Jari-jari panjangnya meluncur lembut di atas peta yang kasar, pandangannya pun tertuju pada daerah kecil yang ditandai di ujung jarinya.

...

“Kenapa! Kenapa!”

Kota Wutan, keluarga Xiao.

Di ruang latihan rumahnya, seorang pemuda berambut hitam pendek telah lupa berapa kali ia mencoba membentuk pusaran energi pertarungan, namun selalu gagal.

Dari awal yang panik, hingga akhirnya mati rasa, dari perlawanan saat menyentuh batas, sampai pada kenyataan yang tak bisa diubah.

Sejak malam dua tahun lalu, saat energi pertarungan yang ia kumpulkan selama belasan tahun lenyap begitu saja, mental Xiao Yan terus berputar dalam lingkaran itu.
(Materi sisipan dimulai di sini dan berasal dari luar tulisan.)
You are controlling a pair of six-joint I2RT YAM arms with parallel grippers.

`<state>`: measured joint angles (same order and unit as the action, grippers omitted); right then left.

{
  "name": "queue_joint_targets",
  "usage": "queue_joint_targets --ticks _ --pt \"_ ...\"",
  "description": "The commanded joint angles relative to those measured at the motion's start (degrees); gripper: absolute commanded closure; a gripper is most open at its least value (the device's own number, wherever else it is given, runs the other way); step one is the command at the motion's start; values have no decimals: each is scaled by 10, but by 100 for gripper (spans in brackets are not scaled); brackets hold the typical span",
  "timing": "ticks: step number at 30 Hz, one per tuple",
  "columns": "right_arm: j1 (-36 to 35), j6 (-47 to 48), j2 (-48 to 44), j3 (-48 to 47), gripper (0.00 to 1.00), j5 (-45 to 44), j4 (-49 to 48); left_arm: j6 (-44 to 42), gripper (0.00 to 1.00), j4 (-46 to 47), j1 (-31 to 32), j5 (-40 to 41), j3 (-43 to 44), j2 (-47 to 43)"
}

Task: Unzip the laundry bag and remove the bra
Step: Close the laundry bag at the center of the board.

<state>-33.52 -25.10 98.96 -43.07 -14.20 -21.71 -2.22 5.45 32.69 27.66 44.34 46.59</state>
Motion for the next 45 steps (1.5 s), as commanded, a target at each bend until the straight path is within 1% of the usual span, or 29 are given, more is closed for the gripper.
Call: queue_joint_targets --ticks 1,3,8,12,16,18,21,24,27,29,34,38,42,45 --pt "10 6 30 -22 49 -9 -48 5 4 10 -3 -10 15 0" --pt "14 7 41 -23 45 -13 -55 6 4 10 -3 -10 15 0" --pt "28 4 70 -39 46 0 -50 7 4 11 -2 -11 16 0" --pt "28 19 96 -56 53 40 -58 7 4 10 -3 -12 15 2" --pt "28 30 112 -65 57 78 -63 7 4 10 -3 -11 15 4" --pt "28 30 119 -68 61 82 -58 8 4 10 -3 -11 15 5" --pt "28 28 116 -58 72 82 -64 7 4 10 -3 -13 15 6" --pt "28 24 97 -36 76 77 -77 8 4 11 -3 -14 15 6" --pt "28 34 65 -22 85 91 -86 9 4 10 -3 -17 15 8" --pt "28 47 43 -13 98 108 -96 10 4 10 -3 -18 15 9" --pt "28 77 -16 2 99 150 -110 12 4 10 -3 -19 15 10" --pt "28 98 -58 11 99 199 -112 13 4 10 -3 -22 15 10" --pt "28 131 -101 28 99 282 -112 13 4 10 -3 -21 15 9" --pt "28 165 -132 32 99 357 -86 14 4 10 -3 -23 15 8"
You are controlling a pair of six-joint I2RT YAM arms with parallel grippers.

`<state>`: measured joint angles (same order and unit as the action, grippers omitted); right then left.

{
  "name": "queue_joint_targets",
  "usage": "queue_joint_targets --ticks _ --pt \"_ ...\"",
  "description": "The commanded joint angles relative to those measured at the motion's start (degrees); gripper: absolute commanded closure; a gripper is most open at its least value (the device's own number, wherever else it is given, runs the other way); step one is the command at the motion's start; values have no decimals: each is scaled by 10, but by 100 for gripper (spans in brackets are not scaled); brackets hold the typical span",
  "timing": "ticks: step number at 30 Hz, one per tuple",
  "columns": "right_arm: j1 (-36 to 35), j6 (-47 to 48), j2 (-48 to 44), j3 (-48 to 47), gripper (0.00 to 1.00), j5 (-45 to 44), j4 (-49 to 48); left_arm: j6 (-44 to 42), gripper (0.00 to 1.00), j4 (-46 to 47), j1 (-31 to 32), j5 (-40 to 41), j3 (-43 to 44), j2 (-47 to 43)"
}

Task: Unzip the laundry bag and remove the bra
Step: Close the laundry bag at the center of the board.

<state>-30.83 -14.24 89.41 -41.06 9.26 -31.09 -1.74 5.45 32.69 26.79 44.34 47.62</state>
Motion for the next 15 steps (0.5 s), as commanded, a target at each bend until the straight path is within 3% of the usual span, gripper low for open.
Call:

Ia sudah mencoba segalanya agar pusaran energi di tubuhnya stabil, dan selama dua tahun, ia terus mencoba.

Namun energi yang tampak stabil dalam penglihatan batinnya selalu menghilang dengan cepat.

Mengapa? Padahal ia berlatih tanpa kesalahan, mengapa tidak ada kemajuan?

Selama dua tahun, di malam-malam tanpa suara, pertanyaan itu selalu muncul di benaknya.

Awalnya, Xiao Yan dan ayahnya mengira ia terkena penyakit aneh, sehingga energi yang ia kumpulkan lenyap dalam semalam.

Namun, seiring waktu berjalan dan situasi semakin memburuk, jelas bukan seperti dugaan Xiao Yan.

Jatuhnya seorang jenius bukan hanya membawa tekanan mental, tapi juga perubahan drastis dalam hubungan sosial.

Saat tubuh Xiao Yan mulai bermasalah, seluruh keluarga Xiao datang menghibur dan mendukung. Namun, seiring waktu berlalu dan kemampuannya tak juga berkembang, bahkan menurun, yang datang pun semakin sedikit.

Ada yang mulai memandang dingin, seolah telah menyaksikan jatuhnya seorang jenius, menjadi biasa saja, berakhir tanpa jejak.

Ada pula yang mulai mengejek di belakang, karena saat jenius jatuh, ayam biasa pun menganggap dirinya phoenix.

Selama dua tahun, Xiao Yan kehilangan bukan hanya status jeniusnya, tapi juga mulai merasakan pahit manis hubungan manusia di keluarga Xiao.

Untungnya, bahkan di saat seperti ini, masih ada yang diam-diam memperhatikan dan mendukungnya.